Avnish Jain, Head - Fixed Income, Canara Robeco Asset Management Company, advises new investors to put their money into high-quality short- to medium-term funds.
In an interview with MintGenie, Jain discussed fixed income strategies investors are interested in, as well as shared his opinion on whether or not the Reserve Bank of India (RBI), and other central banks will take a pause from raising interest rates anytime soon.
Which fixed income strategy do you think investors are most interested in at the moment?
Investors are likely to be interested in high quality accrual portfolios having moderate duration, especially when yield curve is flat and 1- 3 year rates are in a range of 7.40%-7.75%. This likely provides for good return opportunities to investors from 2-3 year perspective, as the current rate hike cycle is likely peaking and it would be quite likely that rate may ease in next 2-3 years.
What is the ideal strategy if a new investor wishes to have some fixed income exposure? How much money should they have in equity and fixed income?
A new investor should typically invest in high-quality short- to medium-duration funds like short duration fund, corporate bond fund or banking and PSU debt fund. The allocation between equity and debt will depend on an individual’s risk profile as well as investment horizon. It is advisable for a new investor to consult a Securities and Exchange Board of India (SEBI) registered investment adviser to decide on the same.
The data published by Association of Mutual Funds in India (AMFI) for the month of December 2022, reveals that among the 16 open-ended debt schemes, 14 categories witnessed net outflows. What do the future returns expectations look like for these funds?

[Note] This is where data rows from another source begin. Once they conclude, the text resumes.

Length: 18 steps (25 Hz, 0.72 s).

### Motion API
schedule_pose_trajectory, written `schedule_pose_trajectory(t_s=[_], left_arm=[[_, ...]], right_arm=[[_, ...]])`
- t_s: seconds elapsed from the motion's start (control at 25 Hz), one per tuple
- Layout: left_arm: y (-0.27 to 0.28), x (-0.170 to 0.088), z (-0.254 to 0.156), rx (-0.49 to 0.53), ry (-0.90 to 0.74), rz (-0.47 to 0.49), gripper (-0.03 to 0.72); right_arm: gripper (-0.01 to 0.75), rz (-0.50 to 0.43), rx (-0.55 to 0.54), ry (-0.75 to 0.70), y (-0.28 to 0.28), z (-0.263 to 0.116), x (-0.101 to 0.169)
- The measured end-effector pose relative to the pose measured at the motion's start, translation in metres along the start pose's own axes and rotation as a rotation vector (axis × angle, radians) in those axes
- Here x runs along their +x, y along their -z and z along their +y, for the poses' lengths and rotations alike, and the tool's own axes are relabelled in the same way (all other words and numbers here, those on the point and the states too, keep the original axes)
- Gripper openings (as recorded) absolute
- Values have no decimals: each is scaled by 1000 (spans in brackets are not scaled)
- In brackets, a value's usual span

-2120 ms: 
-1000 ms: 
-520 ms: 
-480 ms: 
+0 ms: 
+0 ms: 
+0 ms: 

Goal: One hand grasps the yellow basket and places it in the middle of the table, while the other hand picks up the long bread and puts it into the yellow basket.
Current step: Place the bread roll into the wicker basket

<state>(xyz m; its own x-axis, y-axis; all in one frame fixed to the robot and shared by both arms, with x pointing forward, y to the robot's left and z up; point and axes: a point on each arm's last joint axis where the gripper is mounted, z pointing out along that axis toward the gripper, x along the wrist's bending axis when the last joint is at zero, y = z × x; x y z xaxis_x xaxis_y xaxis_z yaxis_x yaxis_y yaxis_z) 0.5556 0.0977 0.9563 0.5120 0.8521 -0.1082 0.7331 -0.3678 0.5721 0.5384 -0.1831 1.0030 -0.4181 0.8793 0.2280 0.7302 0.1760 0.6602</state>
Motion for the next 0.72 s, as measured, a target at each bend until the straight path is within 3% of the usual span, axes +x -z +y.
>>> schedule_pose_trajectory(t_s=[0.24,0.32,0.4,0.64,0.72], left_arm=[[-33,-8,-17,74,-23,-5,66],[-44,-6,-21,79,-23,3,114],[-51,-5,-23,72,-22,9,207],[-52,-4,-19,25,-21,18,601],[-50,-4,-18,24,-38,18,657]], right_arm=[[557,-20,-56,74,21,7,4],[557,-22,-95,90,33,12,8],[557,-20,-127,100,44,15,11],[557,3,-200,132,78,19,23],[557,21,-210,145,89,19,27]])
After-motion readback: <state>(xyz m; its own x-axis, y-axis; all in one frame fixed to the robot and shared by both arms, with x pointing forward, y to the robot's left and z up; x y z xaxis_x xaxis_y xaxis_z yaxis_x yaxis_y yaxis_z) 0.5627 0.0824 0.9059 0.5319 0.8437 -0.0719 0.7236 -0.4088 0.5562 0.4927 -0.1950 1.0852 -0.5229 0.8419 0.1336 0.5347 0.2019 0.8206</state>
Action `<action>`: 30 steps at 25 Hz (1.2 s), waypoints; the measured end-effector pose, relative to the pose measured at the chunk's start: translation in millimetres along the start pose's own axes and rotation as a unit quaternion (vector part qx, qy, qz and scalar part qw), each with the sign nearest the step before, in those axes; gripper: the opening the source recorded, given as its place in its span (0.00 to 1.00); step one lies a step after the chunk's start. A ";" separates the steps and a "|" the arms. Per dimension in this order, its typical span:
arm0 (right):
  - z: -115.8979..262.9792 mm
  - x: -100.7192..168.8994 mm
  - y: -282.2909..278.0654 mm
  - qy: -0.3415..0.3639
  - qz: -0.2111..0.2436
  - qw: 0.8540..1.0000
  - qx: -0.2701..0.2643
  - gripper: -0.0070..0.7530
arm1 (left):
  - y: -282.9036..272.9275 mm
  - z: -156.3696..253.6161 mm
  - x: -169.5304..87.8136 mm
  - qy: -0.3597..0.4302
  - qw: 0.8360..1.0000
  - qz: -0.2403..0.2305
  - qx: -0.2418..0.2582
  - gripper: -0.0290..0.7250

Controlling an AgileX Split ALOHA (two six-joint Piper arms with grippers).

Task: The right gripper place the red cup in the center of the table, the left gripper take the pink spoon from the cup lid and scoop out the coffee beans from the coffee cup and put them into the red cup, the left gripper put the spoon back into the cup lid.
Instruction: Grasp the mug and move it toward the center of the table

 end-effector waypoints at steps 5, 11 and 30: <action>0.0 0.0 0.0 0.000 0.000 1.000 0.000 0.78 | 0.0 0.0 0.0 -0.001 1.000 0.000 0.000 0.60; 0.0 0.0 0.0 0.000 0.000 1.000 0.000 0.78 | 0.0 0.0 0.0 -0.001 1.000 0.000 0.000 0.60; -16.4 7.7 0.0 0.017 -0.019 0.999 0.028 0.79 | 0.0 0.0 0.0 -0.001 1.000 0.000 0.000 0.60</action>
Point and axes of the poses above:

Due to sharp rate hike by global central banks as well as the Reserve Bank of India (RBI), rates increased sharply in year 2022, leading to lower returns and consequent outflows. However, it is now expected that rate hikes are likely going to stop and RBI may go for long pause on rates. In this scenario, with rates already at high level, return expectations from debt funds are likely to be much better in current year, in comparison to calendar year (CY) 2022.